> Extracted data entries:
* * *
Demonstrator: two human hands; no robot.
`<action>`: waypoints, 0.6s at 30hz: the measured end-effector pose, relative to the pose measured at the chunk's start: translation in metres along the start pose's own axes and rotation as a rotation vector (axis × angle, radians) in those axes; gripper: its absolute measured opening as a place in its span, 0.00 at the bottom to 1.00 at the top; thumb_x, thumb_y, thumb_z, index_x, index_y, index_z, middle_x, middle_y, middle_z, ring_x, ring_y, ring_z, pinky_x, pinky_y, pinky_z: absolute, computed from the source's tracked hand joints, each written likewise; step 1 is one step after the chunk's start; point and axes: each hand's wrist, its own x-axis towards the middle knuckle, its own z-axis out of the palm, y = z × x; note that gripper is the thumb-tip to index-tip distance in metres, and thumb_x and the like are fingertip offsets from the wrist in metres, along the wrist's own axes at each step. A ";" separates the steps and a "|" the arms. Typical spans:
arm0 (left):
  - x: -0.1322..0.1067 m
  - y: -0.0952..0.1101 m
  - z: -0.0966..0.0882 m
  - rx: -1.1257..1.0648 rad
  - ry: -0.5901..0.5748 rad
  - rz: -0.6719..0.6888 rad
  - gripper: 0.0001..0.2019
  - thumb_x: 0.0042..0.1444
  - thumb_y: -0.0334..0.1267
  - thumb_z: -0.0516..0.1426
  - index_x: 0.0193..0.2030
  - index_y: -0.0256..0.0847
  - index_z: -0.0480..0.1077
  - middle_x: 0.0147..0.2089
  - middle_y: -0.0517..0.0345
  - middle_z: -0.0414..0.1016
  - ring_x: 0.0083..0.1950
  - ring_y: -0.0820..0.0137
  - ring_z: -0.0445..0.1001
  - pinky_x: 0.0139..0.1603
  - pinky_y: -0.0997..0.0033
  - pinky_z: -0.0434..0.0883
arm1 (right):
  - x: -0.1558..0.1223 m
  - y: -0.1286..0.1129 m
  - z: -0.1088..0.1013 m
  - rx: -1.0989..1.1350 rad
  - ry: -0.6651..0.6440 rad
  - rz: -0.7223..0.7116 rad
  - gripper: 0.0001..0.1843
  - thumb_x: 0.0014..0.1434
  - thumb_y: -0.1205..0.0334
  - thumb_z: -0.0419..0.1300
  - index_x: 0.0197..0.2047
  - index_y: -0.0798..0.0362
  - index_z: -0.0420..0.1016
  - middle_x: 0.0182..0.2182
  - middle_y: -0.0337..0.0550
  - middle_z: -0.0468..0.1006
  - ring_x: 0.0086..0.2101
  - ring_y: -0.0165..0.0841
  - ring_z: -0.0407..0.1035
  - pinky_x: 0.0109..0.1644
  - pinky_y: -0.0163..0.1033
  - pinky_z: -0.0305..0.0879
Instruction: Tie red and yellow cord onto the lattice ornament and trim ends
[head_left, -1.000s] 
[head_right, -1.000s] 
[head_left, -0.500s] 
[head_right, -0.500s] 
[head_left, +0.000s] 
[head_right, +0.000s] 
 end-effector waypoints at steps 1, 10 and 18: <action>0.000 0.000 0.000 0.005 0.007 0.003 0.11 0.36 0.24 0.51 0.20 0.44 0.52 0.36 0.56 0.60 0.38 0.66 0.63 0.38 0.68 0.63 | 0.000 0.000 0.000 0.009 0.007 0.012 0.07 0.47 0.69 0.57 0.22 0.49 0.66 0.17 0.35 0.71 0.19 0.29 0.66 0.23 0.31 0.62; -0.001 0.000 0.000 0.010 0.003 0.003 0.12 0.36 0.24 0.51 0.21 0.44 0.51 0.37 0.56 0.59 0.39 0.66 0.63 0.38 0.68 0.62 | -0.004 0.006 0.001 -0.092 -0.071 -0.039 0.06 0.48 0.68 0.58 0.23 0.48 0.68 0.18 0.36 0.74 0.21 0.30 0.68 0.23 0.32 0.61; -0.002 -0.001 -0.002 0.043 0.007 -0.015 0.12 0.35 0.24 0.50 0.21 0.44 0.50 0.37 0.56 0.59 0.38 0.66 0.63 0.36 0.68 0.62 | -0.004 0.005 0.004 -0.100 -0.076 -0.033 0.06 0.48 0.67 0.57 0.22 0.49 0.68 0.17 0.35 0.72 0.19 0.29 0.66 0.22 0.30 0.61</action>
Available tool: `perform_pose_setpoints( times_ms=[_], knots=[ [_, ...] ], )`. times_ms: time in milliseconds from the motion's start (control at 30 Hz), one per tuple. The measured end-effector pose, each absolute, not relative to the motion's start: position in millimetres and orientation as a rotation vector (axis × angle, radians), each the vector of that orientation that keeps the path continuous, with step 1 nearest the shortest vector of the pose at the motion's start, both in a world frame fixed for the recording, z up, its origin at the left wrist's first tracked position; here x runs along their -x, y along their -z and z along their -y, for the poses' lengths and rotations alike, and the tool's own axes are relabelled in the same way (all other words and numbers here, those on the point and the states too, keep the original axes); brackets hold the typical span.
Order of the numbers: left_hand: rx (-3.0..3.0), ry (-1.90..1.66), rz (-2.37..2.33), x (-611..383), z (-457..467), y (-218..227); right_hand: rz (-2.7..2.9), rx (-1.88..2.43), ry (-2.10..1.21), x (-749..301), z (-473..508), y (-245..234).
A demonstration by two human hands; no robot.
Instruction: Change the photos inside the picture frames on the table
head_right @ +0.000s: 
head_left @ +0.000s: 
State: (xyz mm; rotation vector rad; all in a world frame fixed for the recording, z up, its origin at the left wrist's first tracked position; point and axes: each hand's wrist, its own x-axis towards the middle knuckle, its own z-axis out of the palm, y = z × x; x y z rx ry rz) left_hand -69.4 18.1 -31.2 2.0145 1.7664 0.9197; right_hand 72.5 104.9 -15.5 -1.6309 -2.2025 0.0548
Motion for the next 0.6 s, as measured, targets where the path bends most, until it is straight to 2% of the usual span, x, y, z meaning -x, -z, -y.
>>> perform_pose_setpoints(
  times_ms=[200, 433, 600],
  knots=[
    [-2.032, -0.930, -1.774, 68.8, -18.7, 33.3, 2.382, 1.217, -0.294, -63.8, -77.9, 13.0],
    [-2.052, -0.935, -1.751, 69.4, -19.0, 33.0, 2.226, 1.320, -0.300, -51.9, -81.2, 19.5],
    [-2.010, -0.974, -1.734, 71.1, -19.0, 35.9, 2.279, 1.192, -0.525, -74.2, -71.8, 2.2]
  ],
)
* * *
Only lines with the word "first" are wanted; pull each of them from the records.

> Solution:
Available tool: `perform_pose_setpoints( times_ms=[_], knots=[ [_, ...] ], )`. times_ms: time in milliseconds from the motion's start (control at 30 Hz), one per tuple. The measured end-effector pose, each absolute, not relative to the motion's start: position in millimetres and orientation as a rotation vector (axis × angle, radians), each the vector of that orientation that keeps the path continuous, with step 1 nearest the shortest vector of the pose at the motion's start, both in a world frame fixed for the recording, z up, its origin at the left wrist's first tracked position; here x runs along their -x, y along their -z and z along their -y, for the poses' lengths and rotations alike, and the tool's own axes are relabelled in the same way (all other words and numbers here, those on the point and the states too, keep the original axes); brackets hold the typical span.
State: (xyz mm; rotation vector rad; all in a world frame fixed for the recording, z up, its origin at the left wrist's first tracked position; point and axes: each hand's wrist, its own x-axis towards the middle knuckle, its own z-axis out of the palm, y = z × x; x y z rx ry rz) left_hand -69.4 18.1 -31.2 2.0145 1.7664 0.9197; right_hand 72.5 104.9 -15.5 -1.6309 -2.2025 0.0548

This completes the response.